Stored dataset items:
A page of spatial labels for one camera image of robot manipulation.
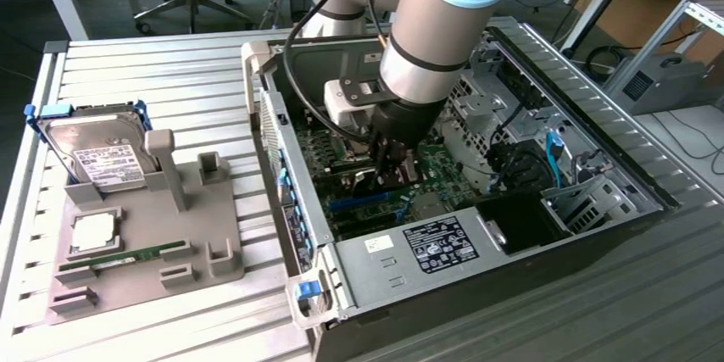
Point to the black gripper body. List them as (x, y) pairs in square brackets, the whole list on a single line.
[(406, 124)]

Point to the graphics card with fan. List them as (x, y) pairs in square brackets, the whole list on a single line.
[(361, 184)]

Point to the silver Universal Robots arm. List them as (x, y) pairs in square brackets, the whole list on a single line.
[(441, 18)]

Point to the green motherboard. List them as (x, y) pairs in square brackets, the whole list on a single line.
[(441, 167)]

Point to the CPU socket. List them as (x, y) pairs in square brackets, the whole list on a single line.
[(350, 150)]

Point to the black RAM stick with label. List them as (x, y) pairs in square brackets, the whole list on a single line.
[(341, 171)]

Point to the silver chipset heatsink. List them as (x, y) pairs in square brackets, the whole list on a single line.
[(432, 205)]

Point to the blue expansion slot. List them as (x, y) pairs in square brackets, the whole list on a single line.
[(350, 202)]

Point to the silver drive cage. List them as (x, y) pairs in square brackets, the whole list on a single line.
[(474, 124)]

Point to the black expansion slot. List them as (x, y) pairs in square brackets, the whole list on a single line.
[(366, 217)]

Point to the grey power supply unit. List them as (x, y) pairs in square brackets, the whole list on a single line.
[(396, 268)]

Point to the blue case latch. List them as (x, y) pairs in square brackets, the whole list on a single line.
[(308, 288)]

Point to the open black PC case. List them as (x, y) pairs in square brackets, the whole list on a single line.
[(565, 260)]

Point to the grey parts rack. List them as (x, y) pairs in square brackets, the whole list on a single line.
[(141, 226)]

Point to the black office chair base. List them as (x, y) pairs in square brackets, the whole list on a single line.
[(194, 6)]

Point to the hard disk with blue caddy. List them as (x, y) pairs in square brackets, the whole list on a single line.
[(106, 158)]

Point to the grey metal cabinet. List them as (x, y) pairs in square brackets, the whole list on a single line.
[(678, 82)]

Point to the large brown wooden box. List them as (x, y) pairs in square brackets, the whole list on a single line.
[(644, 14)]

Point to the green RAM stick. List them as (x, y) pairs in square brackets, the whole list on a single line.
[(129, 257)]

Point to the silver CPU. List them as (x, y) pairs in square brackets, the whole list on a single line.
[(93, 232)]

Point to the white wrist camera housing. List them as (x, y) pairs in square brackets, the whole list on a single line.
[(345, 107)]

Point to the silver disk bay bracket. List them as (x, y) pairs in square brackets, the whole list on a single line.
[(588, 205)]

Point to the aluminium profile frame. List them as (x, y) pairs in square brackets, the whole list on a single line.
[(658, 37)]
==
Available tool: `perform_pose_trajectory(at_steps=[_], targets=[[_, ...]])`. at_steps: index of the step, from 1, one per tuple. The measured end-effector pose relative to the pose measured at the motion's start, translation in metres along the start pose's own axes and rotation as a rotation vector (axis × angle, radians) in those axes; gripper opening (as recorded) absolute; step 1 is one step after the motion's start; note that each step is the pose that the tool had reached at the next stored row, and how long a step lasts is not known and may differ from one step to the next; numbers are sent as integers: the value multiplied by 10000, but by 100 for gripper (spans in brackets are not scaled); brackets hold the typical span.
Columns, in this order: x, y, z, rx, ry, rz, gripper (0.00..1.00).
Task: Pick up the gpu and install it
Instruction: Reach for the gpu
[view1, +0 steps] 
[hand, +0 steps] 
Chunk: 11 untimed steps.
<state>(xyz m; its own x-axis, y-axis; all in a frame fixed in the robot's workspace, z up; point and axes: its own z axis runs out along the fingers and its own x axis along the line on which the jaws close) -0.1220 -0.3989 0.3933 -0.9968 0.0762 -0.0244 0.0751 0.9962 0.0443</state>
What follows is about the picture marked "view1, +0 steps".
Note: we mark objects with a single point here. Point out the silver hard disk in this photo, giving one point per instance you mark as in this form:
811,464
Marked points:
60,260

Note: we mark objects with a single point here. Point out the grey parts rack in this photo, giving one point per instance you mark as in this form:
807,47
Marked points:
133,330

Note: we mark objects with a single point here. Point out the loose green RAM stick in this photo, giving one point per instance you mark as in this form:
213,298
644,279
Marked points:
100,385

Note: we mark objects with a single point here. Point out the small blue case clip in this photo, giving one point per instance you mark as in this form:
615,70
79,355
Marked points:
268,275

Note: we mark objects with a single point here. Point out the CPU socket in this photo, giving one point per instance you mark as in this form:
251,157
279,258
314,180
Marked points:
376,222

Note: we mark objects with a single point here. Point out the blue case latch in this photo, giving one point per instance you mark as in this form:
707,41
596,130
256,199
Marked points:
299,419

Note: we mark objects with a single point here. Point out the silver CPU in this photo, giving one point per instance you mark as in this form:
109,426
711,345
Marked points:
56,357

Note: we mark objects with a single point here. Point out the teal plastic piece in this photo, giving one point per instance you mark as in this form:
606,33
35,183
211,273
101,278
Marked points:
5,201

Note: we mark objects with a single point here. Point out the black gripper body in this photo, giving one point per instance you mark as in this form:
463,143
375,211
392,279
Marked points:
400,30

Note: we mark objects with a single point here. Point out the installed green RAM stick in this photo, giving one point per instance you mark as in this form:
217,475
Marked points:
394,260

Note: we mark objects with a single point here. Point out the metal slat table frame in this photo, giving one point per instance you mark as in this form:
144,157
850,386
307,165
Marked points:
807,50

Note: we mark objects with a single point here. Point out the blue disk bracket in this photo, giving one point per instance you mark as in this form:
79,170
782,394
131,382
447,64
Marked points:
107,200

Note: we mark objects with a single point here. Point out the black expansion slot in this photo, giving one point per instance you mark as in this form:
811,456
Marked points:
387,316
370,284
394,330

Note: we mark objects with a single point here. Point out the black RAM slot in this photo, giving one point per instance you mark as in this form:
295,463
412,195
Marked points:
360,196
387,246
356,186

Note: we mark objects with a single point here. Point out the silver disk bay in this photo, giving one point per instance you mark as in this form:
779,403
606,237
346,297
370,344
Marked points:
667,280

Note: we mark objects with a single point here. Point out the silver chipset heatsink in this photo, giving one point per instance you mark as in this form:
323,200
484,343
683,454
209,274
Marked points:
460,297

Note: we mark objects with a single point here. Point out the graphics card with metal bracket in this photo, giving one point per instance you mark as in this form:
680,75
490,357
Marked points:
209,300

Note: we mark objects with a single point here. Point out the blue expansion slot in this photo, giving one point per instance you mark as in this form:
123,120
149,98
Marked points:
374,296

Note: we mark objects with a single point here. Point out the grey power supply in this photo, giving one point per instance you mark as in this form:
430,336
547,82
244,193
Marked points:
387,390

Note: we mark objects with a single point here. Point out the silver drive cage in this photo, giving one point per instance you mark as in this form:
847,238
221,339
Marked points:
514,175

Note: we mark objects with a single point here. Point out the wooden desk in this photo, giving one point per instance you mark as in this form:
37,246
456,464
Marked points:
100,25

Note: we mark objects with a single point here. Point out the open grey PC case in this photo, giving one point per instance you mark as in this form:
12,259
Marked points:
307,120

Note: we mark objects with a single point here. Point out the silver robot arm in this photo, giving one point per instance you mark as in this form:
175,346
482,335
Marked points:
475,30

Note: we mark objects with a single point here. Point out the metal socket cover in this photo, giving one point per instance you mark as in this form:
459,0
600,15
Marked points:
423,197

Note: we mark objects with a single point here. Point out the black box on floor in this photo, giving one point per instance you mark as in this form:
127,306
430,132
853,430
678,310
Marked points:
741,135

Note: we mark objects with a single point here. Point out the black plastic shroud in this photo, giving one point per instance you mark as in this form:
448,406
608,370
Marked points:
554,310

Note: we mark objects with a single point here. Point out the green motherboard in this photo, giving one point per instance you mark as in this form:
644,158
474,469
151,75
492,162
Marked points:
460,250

WHAT IS EXPECTED: Which of the lines in the data hold the string "plastic"? Report each of them by copying it.

WRITTEN ANSWER:
Note: we mark objects with a single point here. Point out the teal plastic piece in this photo, giving one point per instance you mark as in this form:
Note: we mark objects with a single point here. Point out the black plastic shroud in this photo, giving one point per instance you mark as in this form:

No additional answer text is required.